Solilóquio da alma penada

Nascer, entender aos poucos
que nem bem chegados a estação,
já estendemos a mão para a despedida.
Que vento é esse
a varrer de nós as certezas,
as belezas sonhadas
para o amanhã
no decorrer da caminhada
de vigorosos açoites?
Noites, noites...
Quão temo as noites
de tintura magnificamente escura...
Se o amanhã não vier
meu caminhar será estreito
num leito paralelo ao mundo.
Profundo chão se abrirá
e me usurpará a glória do viver.
Hei de descer os tais palmos
dos solos calmos para inspecionar,
medir os tais centímetros para bem deitar
e só depois autorizar o replantio.
Agora como semente, sinto frio,
e nem o assobio espanta a solidão.
Retorno então à órbita lúdica
procurando o abraço e o seio da terra,
choro como que erra pela primeira vez
e pela primeira vez vive entre lendas, teorias.
Não durmo, nem acordo,
não concordo, não concordo com a transparência,
indecência, má educação dos presentes.
Se o olhar não me alcança,
se minha dança não causa espanto,
um dia me irrito e levanto donde deitei.
Hei de correr e bater em cada coração que me amou,
reclamou a falta que o tempo conformou
e dizer que ainda vivo em segundo plano,
entre a suposição, a suspeita e o engano.

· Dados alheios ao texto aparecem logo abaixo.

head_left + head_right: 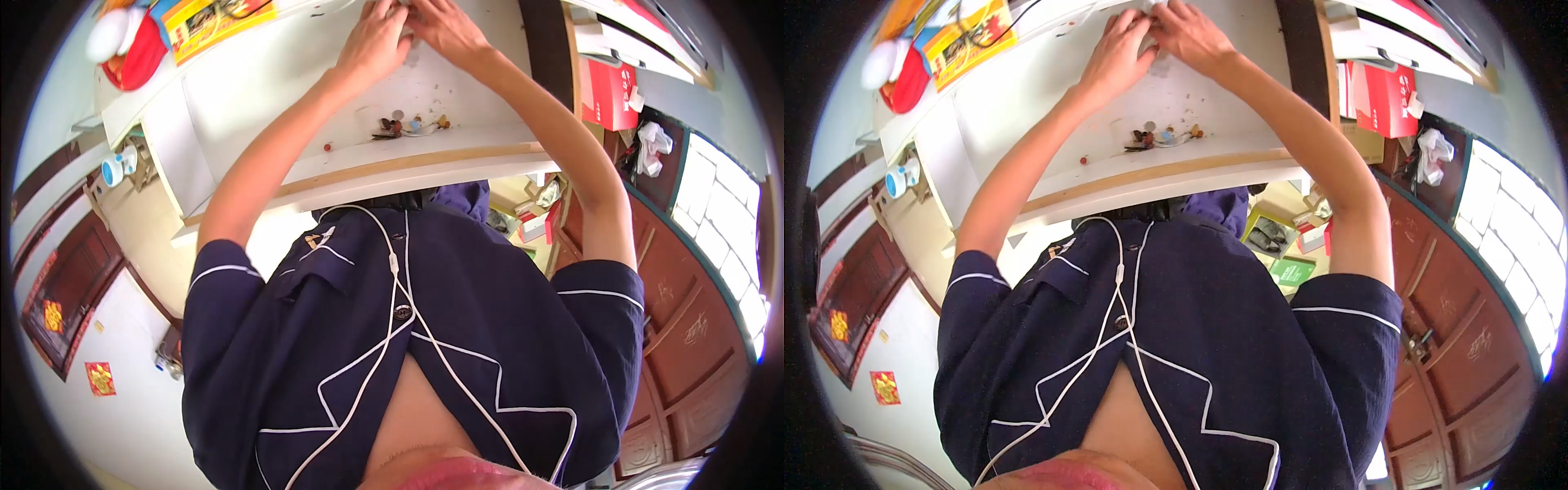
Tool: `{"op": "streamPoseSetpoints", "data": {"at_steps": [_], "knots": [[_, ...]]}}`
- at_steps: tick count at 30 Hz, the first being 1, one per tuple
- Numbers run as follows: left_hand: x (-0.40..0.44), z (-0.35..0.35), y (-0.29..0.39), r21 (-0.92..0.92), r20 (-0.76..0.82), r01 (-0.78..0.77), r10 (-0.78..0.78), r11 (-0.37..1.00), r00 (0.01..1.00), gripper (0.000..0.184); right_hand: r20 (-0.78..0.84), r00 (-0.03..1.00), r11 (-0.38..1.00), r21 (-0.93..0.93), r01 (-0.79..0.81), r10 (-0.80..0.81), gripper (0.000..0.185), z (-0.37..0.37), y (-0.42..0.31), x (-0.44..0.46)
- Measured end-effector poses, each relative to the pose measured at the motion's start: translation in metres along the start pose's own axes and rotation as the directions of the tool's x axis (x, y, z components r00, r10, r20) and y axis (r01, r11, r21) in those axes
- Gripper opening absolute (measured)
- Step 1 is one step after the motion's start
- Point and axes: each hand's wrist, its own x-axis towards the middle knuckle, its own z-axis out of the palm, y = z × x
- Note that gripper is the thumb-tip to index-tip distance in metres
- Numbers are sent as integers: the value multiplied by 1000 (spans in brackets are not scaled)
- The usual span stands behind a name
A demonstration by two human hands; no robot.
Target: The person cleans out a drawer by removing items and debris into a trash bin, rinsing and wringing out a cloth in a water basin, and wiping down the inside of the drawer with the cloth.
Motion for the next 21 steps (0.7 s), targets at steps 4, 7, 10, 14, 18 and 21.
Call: {"op": "streamPoseSetpoints", "data": {"at_steps": [4, 7, 10, 14, 18, 21], "knots": [[47, 50, 3, -220, 33, -44, 53, 974, 998, 48, -61, 998, 999, -36, 24, -26, 35, 29, 48, -49], [48, 70, 19, -164, 247, -287, 321, 944, 914, 34, 343, 923, 888, 351, -299, 175, 26, -9, 46, -87], [16, 73, 37, -331, 354, -325, 436, 886, 827, 35, 545, 838, 705, 586, -399, 21, 24, -50, 22, -107], [1, 53, 61, -400, 469, -247, 428, 883, 772, 37, 622, 782, 665, 599, -446, -37, 22, -66, 2, -113], [37, 53, 57, -193, 151, -212, 242, 958, 958, 40, 227, 958, 936, 264, -235, 176, 15, -64, 24, -90], [74, 90, 52, -150, 27, -247, 254, 957, 967, 43, 286, 902, 928, -283, -242, 323, 27, -16, 50, -91]]}}
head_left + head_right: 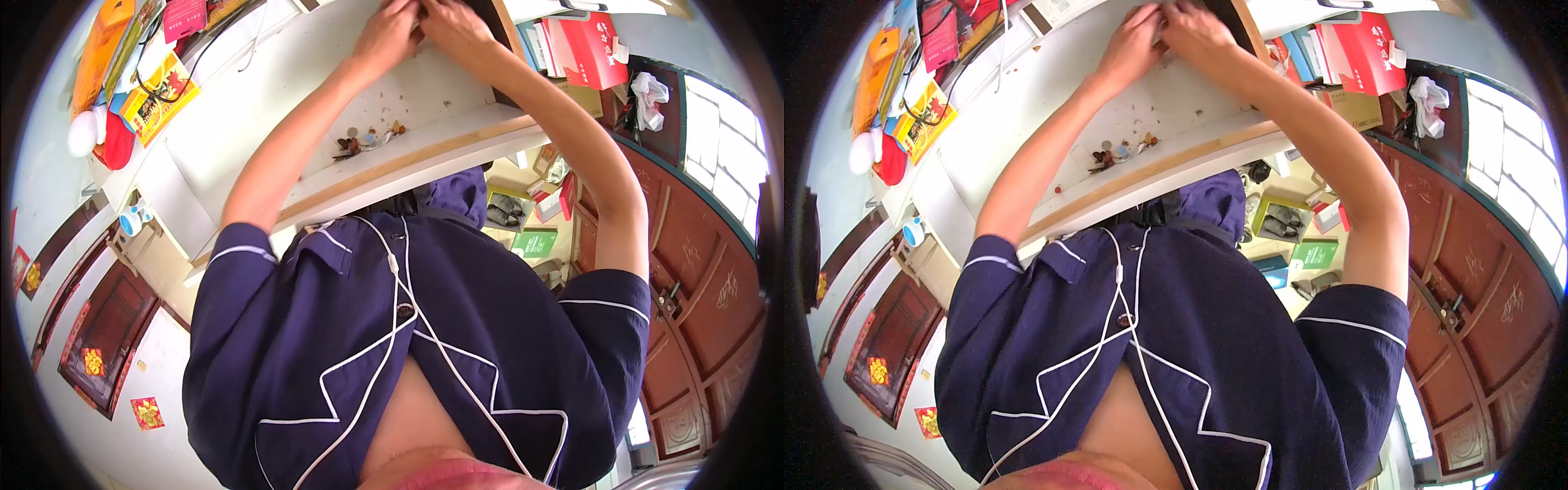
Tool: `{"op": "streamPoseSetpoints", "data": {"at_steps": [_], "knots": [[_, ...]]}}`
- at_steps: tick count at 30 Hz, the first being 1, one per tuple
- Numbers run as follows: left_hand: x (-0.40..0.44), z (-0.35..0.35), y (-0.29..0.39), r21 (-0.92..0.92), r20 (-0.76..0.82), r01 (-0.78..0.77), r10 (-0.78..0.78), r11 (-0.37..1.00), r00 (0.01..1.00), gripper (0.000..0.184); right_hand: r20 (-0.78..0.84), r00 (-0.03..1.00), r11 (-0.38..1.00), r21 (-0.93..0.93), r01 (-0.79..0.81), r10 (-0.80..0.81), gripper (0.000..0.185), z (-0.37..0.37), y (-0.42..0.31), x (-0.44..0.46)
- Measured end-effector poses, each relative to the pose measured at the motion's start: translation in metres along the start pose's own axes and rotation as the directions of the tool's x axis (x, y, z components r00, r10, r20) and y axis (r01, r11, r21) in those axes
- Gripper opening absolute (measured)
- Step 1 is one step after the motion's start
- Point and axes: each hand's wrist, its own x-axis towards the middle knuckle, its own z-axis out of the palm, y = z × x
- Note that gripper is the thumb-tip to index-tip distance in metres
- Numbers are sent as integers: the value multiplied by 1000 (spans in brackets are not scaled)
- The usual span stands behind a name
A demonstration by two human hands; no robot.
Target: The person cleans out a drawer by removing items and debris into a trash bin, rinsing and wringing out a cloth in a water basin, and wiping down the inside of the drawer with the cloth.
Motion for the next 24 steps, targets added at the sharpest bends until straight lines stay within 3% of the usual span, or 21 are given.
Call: {"op": "streamPoseSetpoints", "data": {"at_steps": [1, 2, 3, 5, 6, 7, 8, 9, 10, 12, 13, 16, 17, 19, 21, 23, 24], "knots": [[8, 22, -5, -29, -73, -42, 40, 999, 997, 36, 109, 990, 990, -120, -78, 91, 41, 33, -3, -3], [10, 35, -7, -56, -147, -86, 77, 995, 986, 30, 359, 932, 912, -362, 193, -55, 49, 19, 6, -1], [8, 35, -5, -61, -142, -80, 71, 995, 987, 30, 365, 929, 914, -355, 196, -58, 49, -2, 11, -1], [3, 27, 2, -134, 200, 57, -29, 989, 979, 39, 419, 898, 991, 25, 132, -131, 12, -45, 13, -8], [-7, 29, 8, -138, 208, 69, -39, 988, 977, 39, 414, 895, 981, 162, 107, -166, 10, -50, 10, -18], [-17, 30, 15, -222, 323, 14, 60, 975, 945, 34, 419, 891, 979, 170, 110, -173, 10, -55, 4, -32], [-22, 29, 20, -305, 412, -36, 167, 952, 896, 29, 501, 842, 944, 327, 32, -202, 12, -61, 2, -43], [-26, 23, 32, -302, 403, -33, 159, 953, 901, 29, 570, 784, 885, 462, -59, -245, 15, -63, 2, -50], [-34, 18, 48, -324, 471, 13, 149, 946, 869, 27, 572, 779, 886, 461, -45, -257, 15, -61, 3, -57], [-39, 10, 57, -357, 582, 101, 136, 929, 802, 28, 649, 662, 766, 619, -175, -374, 22, -60, 2, -64], [-39, 5, 52, -349, 571, 107, 121, 931, 812, 28, 645, 660, 771, 617, -155, -384, 22, -57, 0, -61], [-48, -22, 38, -257, 744, 234, 38, 938, 667, 25, 415, 783, 566, 818, -98, -464, 36, -50, -20, -55], [-59, -36, 34, -247, 737, 248, 15, 937, 675, 25, 406, 775, 565, 821, -77, -484, 36, -48, -32, -48], [-83, -63, 23, -198, 788, 320, -44, 927, 614, 25, 212, 786, 391, 919, 42, -581, 39, -48, -60, -30], [-116, -84, 11, -218, 765, 349, -62, 911, 640, 24, 163, 787, 338, 939, 61, -595, 33, -49, -84, -19], [-141, -107, 10, -300, 682, 457, -146, 837, 716, 22, 251, 738, 428, 902, 57, -626, 27, -56, -95, -7], [-151, -116, 9, -285, 602, 434, -193, 855, 775, 19, 249, 727, 427, 902, 67, -640, 27, -69, -92, -3]]}}
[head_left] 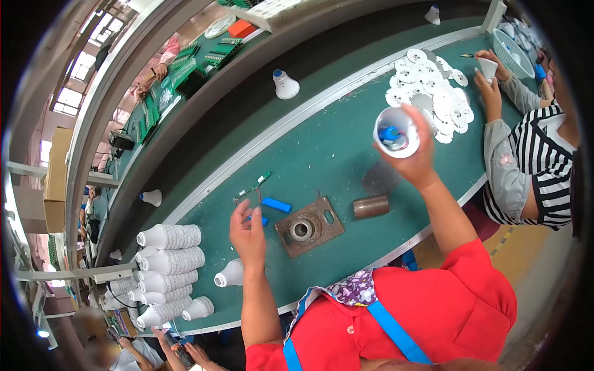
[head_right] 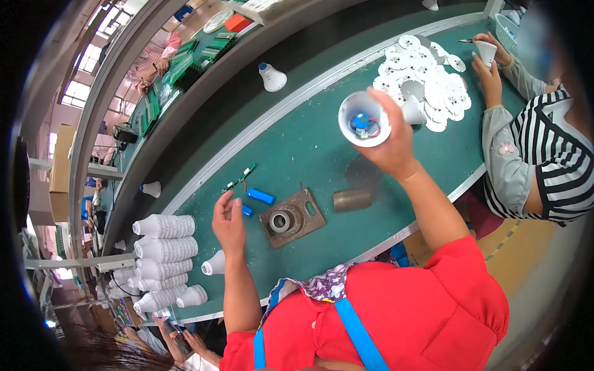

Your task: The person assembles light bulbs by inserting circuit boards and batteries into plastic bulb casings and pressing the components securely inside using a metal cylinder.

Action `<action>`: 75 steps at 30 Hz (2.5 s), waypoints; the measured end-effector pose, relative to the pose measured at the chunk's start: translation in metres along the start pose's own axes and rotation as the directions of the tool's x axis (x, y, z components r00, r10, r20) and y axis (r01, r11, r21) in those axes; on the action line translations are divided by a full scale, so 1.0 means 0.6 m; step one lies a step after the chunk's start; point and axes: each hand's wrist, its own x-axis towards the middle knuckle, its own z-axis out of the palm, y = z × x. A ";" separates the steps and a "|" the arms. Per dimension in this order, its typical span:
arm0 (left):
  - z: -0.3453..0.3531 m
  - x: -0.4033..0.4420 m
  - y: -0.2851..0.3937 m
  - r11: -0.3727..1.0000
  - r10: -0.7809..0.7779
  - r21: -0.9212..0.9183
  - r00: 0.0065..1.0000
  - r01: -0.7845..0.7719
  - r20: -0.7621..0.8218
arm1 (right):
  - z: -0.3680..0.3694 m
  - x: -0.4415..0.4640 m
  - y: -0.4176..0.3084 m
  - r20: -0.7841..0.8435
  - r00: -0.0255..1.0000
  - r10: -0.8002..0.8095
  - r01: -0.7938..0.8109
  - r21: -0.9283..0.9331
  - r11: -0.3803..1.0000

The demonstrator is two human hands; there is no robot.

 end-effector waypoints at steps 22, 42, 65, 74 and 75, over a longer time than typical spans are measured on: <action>-0.012 0.030 -0.101 0.851 -0.002 0.525 1.000 0.018 -0.031 | -0.012 0.024 0.110 0.222 0.802 0.555 -0.370 -0.545 0.753; -0.021 -0.109 0.038 0.912 0.003 -0.365 0.887 0.187 0.463 | 0.091 -0.072 -0.183 0.820 0.518 0.246 -0.607 0.150 0.780; -0.184 -0.171 -0.038 0.971 0.221 0.172 0.897 -0.166 -0.382 | 0.109 -0.155 -0.211 0.871 0.466 0.156 -0.880 0.439 0.181; -0.203 -0.157 -0.066 0.975 -0.050 -0.221 0.977 0.003 -0.209 | 0.112 -0.175 -0.223 0.956 0.196 0.217 -0.978 0.173 0.118; -0.206 -0.157 -0.054 0.965 -0.053 -0.262 0.973 -0.008 -0.225 | 0.115 -0.177 -0.224 0.960 0.176 0.219 -0.981 0.153 0.117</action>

Mais que o engano deste mundo de paredes,
de verdade divorciada em litígio, digo,
esconderijo não existe para o que não vedes,
saibas, que estais nú na feira do sobrenatural
e que a tal lebre que vendes pelo preço do gato,
de fato, também te espia daqui.
Púdica é a crença do atalho
e falho, o costume do roubo no baralho.